### Exercise
Could the data below be copied exactly, minus the pictures?

*** Dataset excerpt ***

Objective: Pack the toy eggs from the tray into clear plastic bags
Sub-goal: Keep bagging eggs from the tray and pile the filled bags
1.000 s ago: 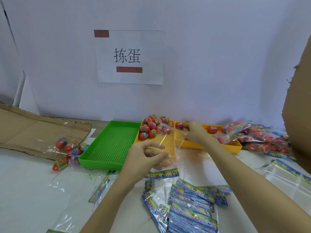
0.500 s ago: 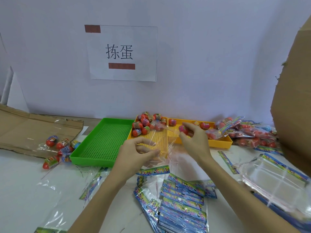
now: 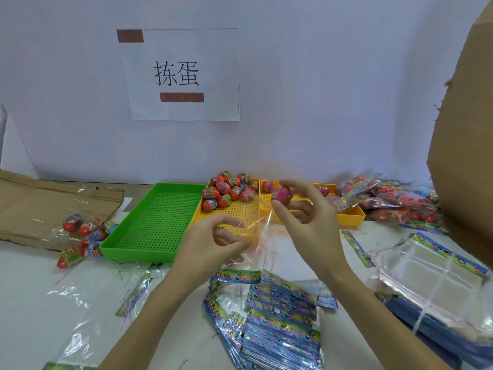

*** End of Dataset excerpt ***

### Answer area
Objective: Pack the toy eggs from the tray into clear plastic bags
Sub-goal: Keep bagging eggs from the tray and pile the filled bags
1.000 s ago: 
0.500 s ago: 
now: 

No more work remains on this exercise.